* _WORK REQUEST_
Gather every line below where "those" appears.

----------------------------------------

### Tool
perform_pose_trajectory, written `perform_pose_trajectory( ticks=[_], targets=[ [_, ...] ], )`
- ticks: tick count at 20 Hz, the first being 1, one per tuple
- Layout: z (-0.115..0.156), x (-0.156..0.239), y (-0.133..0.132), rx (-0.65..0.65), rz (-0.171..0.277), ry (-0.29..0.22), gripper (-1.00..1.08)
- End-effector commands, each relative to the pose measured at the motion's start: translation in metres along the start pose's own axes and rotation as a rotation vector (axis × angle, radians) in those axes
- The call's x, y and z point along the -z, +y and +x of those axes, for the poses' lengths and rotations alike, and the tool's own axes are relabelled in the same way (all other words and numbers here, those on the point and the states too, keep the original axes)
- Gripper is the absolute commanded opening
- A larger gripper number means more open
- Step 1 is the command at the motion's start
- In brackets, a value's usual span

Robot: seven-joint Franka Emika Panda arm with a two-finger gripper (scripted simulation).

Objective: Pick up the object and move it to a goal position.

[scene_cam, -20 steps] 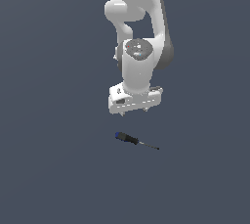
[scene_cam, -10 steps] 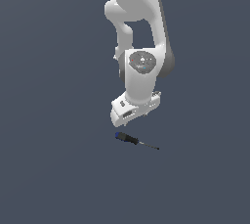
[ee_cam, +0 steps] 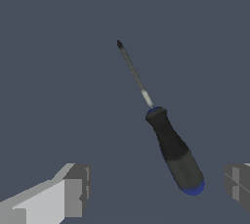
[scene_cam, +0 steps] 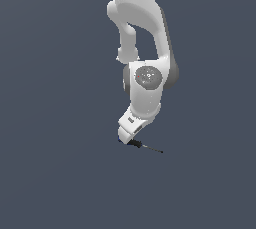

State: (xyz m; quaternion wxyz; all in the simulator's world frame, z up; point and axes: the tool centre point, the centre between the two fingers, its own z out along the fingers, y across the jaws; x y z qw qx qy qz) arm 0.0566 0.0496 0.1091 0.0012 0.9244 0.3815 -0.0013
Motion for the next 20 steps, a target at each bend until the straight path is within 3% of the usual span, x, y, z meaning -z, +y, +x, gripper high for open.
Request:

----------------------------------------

* _ANSWER BOX_
- End-effector commands, each relative to the pose measured at the motion's start: translation in metres along the start pose's own axes and rotation as a rotation vector (axis × angle, radians) in those axes
- The call's x, y and z point along the -z, +y and +x of those axes, for the poses' lengths and rotations alike, and the tool's own axes are relabelled in the same way (all other words and numbers here, those on the point and the states too, keep the original axes)

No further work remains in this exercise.